--- Exercise data ---

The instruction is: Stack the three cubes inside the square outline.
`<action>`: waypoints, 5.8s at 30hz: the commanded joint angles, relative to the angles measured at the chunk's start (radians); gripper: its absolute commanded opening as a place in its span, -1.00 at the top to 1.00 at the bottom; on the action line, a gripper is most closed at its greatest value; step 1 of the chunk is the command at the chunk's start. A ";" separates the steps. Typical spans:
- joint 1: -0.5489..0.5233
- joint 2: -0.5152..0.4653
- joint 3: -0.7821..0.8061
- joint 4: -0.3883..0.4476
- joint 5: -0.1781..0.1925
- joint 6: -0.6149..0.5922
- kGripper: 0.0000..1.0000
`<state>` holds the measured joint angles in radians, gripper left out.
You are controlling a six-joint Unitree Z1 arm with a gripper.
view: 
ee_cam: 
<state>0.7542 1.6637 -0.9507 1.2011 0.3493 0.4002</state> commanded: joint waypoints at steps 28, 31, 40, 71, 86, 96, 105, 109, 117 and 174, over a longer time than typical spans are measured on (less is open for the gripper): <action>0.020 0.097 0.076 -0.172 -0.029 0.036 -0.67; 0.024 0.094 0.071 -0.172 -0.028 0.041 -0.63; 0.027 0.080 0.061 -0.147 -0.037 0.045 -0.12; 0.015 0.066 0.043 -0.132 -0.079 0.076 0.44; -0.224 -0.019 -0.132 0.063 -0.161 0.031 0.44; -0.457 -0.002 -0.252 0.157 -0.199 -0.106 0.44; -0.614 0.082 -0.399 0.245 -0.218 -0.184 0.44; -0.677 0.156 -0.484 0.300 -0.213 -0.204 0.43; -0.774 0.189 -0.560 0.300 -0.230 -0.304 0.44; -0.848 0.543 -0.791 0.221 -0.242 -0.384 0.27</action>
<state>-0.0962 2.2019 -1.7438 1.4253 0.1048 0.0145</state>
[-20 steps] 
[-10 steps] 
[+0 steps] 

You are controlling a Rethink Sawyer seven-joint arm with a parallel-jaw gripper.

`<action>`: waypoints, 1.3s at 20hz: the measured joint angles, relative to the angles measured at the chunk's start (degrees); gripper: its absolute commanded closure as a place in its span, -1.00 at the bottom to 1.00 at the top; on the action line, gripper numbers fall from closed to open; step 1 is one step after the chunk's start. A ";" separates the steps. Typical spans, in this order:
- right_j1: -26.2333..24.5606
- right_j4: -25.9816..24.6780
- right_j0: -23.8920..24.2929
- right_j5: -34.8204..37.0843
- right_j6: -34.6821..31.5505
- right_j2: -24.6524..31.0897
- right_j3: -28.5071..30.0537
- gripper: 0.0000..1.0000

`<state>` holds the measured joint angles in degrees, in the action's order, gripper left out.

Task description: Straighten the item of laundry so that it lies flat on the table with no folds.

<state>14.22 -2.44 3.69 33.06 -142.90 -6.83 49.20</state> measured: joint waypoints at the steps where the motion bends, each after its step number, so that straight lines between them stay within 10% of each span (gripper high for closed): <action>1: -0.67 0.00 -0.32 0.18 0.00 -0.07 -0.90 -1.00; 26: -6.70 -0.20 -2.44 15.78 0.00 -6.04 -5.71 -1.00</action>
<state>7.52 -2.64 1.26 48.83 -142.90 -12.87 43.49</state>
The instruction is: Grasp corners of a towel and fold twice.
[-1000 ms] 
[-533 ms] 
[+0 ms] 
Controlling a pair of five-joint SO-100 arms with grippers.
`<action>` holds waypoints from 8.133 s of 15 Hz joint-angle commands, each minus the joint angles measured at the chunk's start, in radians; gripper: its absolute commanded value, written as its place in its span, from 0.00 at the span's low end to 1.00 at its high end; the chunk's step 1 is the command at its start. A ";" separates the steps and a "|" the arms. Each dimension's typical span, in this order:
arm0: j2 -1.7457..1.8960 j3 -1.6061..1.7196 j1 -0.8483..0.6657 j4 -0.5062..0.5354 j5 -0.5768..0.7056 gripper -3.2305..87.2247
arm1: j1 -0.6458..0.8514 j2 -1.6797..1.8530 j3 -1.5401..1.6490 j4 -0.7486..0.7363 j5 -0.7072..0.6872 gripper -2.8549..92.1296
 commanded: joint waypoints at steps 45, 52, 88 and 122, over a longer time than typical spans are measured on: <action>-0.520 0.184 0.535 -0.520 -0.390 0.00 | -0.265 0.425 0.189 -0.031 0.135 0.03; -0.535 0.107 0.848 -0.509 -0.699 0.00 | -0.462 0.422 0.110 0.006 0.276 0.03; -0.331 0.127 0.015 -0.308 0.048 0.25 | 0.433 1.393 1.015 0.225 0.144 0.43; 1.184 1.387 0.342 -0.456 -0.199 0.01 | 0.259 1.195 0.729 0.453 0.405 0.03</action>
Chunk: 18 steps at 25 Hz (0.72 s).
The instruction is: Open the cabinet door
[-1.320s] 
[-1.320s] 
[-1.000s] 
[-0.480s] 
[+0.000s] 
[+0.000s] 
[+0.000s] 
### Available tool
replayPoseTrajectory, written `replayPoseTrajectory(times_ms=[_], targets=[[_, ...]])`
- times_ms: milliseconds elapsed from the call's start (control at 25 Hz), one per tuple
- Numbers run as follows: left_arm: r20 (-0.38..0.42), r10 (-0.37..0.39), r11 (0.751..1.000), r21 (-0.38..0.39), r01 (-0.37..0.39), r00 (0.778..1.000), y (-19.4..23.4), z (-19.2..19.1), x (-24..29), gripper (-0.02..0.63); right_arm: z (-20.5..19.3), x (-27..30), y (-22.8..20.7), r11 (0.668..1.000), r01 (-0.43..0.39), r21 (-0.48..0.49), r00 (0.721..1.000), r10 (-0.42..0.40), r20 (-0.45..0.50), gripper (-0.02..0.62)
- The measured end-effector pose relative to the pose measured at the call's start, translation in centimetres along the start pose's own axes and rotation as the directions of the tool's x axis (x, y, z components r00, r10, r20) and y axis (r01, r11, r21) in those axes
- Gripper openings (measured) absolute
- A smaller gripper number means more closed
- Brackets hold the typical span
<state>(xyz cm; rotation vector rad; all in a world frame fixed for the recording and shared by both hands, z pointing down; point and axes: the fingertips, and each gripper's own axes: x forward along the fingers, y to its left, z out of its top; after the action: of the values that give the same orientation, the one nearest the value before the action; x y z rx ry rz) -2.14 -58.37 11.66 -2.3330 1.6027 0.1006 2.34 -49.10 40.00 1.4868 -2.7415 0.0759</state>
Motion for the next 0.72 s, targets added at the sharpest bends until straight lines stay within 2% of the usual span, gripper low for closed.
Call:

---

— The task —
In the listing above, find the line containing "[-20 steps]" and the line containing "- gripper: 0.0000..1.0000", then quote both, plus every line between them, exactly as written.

— Response below —
[-20 steps] 
[-10 steps] 
[+0 steps] 

You are controlling a Rethink Sawyer seven-joint arm with a parallel-jaw gripper.

`<action>`: waypoints, 1.3s at 20hz: the measured joint angles, relative to the angles measured at the chunk's start (degrees); gripper: its absolute commanded closure as a place in its span, -1.00 at the bottom to 1.00 at the top; on the action line, gripper numbers fall from closed to open; step 1 is one step after the chunk's start. A ";" separates the steps. Typical spans, in this order:
- right_j1: -26.2333..24.5606
- right_j4: -25.9816..24.6780
- right_j0: -23.8920..24.2929
- right_j5: -34.8204..37.0843
- right_j6: -34.6821..31.5505
- right_j2: -24.6524..31.0897
- right_j3: -28.5071..30.0537
- gripper: 0.0000..1.0000

The answer given here is complete.